▶ **Exercise aim**
Copy out each line of the material in which the word "slipper" can be found.

▶ **The records**
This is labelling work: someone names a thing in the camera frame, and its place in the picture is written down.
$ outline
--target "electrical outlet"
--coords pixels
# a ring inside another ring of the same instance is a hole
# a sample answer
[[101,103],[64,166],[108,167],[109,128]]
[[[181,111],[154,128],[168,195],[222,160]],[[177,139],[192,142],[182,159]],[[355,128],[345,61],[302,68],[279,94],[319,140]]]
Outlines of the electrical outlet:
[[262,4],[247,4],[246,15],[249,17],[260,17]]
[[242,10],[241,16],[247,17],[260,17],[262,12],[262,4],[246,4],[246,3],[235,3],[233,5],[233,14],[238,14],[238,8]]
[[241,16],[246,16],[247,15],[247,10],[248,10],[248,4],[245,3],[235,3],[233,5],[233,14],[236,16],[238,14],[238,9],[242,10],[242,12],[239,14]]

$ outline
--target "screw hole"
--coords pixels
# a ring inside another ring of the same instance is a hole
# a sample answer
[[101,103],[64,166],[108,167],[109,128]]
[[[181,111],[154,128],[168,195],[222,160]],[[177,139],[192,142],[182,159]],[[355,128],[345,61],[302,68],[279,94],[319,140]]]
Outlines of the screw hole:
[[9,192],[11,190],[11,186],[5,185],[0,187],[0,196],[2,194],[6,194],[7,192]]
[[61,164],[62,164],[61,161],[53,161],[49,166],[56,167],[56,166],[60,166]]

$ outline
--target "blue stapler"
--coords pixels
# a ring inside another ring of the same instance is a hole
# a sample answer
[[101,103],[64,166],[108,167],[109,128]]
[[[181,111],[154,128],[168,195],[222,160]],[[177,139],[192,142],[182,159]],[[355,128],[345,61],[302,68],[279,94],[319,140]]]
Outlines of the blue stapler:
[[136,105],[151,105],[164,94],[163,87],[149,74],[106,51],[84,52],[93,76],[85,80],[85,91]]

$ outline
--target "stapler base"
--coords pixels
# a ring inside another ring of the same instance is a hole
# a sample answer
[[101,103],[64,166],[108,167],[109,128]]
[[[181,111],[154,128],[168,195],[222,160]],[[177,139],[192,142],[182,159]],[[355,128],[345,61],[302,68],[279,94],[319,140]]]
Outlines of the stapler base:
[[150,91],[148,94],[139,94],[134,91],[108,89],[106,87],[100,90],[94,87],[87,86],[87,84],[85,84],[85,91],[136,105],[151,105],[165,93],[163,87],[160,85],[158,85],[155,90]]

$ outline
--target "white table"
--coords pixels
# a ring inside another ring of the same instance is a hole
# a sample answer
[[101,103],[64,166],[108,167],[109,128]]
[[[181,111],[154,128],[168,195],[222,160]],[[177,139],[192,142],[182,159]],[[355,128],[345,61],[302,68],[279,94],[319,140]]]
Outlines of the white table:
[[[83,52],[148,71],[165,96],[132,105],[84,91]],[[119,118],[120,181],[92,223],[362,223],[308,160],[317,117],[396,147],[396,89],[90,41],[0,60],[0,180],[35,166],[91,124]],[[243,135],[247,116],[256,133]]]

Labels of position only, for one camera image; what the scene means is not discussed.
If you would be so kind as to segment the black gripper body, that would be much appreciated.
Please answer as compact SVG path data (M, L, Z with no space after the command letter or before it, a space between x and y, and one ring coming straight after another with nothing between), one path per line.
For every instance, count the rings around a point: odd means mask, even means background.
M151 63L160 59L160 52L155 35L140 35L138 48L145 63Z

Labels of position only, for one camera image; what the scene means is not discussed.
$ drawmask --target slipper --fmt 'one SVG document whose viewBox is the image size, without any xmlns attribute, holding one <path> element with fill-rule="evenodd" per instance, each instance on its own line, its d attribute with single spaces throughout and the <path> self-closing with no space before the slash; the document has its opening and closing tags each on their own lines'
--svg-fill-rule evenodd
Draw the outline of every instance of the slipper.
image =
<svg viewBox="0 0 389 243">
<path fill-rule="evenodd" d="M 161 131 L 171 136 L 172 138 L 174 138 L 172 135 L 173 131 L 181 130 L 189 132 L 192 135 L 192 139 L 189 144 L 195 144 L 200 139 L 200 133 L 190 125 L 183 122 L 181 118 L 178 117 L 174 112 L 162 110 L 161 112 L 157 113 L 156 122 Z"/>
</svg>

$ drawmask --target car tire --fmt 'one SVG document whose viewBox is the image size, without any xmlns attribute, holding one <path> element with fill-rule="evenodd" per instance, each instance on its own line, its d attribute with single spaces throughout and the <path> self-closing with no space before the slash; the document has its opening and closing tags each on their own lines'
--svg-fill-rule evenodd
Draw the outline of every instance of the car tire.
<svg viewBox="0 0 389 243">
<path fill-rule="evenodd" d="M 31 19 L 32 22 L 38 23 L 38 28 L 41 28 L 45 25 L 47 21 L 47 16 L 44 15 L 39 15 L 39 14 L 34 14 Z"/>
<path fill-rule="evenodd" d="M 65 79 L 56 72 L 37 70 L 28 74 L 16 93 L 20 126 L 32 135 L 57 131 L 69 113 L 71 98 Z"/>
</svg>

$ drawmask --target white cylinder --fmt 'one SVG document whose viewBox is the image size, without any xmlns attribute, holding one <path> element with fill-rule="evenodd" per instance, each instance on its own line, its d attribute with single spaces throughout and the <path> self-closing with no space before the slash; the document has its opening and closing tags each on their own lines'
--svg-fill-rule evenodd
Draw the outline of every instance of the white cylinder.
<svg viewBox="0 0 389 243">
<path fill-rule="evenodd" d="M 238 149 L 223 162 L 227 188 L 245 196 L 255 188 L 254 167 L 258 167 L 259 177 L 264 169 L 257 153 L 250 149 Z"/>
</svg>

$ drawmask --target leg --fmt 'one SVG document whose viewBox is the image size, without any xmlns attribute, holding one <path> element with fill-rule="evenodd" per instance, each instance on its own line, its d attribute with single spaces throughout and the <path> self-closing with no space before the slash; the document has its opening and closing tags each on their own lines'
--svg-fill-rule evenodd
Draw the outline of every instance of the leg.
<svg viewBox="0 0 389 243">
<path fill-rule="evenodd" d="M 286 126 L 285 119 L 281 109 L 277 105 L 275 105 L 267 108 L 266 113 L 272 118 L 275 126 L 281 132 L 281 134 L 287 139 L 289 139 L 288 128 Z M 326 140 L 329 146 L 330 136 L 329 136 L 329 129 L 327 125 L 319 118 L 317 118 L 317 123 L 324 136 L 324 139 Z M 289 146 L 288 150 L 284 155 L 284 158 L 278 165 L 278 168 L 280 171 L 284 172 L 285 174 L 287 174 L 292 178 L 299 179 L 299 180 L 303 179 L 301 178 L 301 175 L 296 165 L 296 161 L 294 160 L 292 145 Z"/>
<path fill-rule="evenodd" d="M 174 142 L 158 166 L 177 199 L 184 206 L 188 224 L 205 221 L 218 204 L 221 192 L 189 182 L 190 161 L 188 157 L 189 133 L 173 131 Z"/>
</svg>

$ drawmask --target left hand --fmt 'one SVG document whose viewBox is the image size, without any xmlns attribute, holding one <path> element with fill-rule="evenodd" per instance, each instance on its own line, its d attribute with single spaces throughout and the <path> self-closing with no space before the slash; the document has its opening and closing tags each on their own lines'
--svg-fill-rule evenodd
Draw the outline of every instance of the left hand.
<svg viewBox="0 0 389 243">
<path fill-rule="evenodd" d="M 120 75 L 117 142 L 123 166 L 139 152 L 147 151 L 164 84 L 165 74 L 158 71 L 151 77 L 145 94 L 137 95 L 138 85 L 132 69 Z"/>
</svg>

▶ **Response for this exercise**
$ drawmask --target slipper --fmt 'one SVG document whose viewBox is the image size, without any xmlns attribute, holding one <path> element with fill-rule="evenodd" per instance, each instance on its own line, its d attribute with single spaces throughout and the <path> self-closing with no space before the slash; the document has its opening and closing tags each on their own lines'
Draw the outline of every instance of the slipper.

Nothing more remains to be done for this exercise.